## What to do:
In the data below, find the line with "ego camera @" and the line with "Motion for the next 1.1", then restate both and every line between them exactly, minus the pictures.

[Collected data]
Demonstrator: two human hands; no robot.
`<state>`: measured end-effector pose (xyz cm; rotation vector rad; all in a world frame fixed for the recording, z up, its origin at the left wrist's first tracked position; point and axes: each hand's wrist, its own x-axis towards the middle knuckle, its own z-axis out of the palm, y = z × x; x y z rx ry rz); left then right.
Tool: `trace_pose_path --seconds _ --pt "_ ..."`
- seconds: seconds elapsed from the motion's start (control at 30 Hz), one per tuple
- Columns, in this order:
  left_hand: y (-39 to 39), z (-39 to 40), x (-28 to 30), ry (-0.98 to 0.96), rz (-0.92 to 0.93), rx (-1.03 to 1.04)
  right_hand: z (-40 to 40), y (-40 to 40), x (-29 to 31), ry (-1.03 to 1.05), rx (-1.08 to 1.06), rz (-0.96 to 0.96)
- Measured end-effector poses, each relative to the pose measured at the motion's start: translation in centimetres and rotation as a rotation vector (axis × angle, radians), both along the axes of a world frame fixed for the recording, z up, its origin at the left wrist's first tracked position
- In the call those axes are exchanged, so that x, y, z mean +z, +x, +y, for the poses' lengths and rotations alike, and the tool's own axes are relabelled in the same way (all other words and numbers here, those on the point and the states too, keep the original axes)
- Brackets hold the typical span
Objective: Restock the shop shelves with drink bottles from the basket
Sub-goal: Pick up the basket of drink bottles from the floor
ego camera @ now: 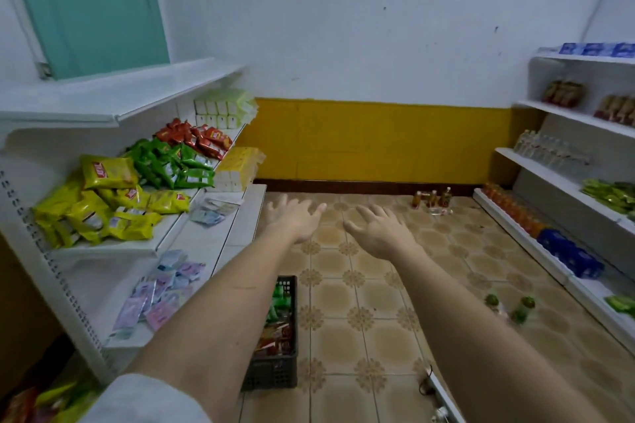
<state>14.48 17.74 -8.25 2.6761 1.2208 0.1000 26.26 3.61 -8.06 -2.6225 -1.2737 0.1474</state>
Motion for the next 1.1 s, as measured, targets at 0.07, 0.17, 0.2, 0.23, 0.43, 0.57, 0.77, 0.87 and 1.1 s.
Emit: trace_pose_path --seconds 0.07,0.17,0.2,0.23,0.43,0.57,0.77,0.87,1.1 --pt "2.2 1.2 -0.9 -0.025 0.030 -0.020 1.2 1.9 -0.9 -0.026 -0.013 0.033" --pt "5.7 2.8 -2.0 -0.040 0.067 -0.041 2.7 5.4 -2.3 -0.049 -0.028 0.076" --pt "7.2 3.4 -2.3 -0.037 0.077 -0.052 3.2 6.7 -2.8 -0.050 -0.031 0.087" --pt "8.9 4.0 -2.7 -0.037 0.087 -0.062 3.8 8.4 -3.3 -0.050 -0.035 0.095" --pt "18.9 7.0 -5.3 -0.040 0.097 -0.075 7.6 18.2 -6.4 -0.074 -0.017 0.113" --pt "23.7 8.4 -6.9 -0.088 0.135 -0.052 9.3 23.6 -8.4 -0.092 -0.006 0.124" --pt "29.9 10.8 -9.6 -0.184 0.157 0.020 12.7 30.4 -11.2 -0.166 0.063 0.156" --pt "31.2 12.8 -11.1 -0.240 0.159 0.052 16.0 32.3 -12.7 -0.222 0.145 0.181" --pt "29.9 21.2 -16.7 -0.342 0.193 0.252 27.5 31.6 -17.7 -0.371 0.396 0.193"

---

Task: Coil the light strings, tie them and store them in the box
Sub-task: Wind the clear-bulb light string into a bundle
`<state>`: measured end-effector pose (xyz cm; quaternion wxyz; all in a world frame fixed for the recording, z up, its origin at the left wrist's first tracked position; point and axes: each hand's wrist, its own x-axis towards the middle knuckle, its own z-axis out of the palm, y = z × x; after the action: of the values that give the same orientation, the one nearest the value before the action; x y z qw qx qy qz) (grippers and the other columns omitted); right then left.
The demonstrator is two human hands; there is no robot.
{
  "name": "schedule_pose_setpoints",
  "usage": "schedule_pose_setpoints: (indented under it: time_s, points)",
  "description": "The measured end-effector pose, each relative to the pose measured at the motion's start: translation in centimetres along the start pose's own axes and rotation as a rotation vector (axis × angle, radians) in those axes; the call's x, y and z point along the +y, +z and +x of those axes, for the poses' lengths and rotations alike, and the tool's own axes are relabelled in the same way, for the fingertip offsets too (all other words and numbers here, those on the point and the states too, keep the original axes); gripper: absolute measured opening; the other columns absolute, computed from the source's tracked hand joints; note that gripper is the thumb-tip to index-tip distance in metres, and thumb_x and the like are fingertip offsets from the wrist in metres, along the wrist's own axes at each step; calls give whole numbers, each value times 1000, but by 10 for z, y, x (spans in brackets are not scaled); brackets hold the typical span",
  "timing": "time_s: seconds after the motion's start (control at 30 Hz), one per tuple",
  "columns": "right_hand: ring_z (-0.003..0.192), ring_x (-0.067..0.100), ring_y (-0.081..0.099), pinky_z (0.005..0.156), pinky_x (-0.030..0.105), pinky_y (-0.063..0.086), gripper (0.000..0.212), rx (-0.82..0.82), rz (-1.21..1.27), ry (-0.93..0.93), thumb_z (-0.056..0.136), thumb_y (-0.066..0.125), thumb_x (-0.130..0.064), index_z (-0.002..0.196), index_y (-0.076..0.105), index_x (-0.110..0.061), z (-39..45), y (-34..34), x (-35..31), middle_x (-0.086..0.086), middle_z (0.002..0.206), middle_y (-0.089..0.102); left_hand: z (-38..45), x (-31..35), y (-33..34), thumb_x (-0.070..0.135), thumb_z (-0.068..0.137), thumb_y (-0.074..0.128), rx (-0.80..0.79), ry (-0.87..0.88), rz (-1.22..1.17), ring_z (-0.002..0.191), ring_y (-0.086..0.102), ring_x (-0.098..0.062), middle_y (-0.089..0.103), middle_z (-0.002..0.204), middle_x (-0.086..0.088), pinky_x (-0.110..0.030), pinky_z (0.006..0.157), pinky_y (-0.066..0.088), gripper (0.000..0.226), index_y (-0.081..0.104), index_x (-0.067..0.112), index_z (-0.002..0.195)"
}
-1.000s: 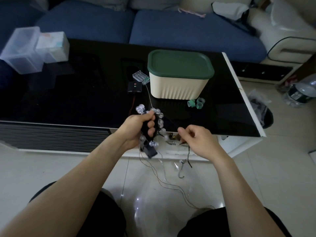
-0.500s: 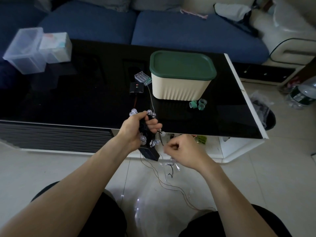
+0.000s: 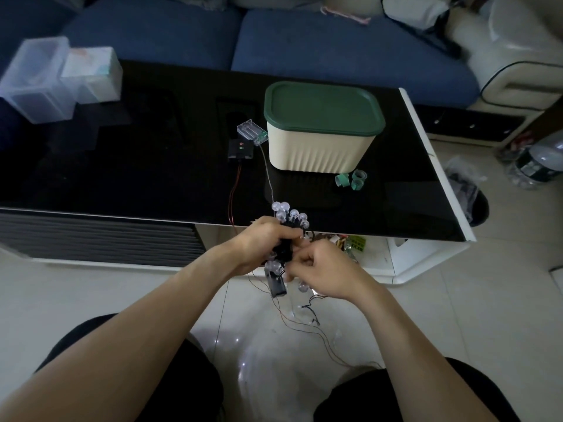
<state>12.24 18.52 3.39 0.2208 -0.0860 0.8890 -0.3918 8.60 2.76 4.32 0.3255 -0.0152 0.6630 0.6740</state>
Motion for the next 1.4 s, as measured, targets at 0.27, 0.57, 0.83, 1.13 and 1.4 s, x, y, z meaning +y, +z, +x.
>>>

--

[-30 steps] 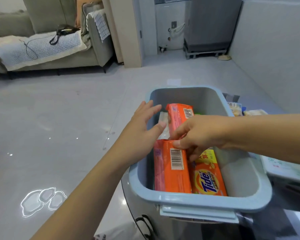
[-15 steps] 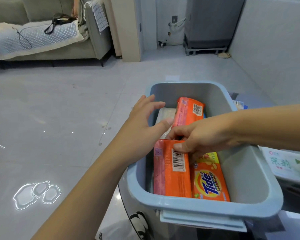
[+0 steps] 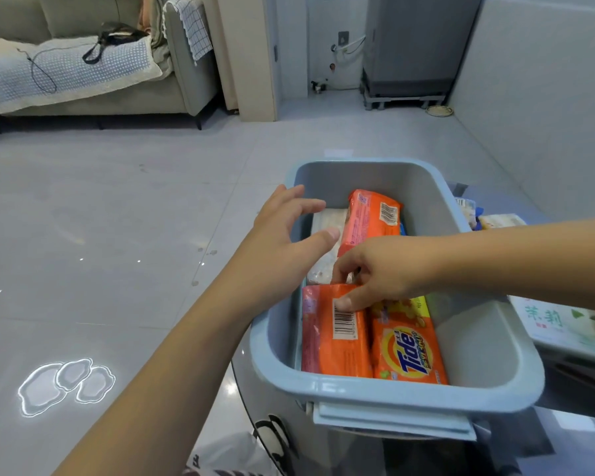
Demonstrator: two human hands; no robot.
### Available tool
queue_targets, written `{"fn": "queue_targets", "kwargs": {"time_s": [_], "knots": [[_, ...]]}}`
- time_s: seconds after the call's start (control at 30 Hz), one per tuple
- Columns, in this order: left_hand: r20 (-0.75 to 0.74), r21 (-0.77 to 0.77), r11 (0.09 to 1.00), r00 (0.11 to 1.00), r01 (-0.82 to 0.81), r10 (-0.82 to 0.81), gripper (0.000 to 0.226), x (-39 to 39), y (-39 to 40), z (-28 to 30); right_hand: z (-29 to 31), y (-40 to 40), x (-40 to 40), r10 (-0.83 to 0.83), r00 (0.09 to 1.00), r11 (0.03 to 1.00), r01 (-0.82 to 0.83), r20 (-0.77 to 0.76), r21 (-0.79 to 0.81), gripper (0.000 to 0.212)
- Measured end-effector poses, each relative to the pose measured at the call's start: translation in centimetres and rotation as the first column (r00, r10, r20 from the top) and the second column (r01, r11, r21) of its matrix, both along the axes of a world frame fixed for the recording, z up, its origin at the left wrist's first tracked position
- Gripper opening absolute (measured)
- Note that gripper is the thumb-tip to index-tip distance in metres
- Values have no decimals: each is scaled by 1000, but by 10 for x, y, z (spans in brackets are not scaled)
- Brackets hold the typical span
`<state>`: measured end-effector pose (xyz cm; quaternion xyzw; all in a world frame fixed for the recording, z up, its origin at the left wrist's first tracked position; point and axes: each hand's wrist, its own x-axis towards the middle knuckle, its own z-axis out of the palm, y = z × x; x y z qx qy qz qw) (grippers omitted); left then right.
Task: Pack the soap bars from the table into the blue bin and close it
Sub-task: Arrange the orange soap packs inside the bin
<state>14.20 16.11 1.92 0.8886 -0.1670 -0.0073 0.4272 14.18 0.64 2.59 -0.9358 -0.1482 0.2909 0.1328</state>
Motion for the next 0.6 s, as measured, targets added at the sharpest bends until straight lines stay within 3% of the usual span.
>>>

## Result of the task:
ego camera @ now: 
<state>14.48 17.74 -8.25 2.6761 1.2208 0.1000 26.26 3.61 -8.06 -2.6225 -1.2737 0.1474</state>
Motion for the next 1.1 s, as measured, targets at 0.07, 0.17, 0.2, 0.23, 0.43, 0.57, 0.77, 0.87 and 1.1 s.

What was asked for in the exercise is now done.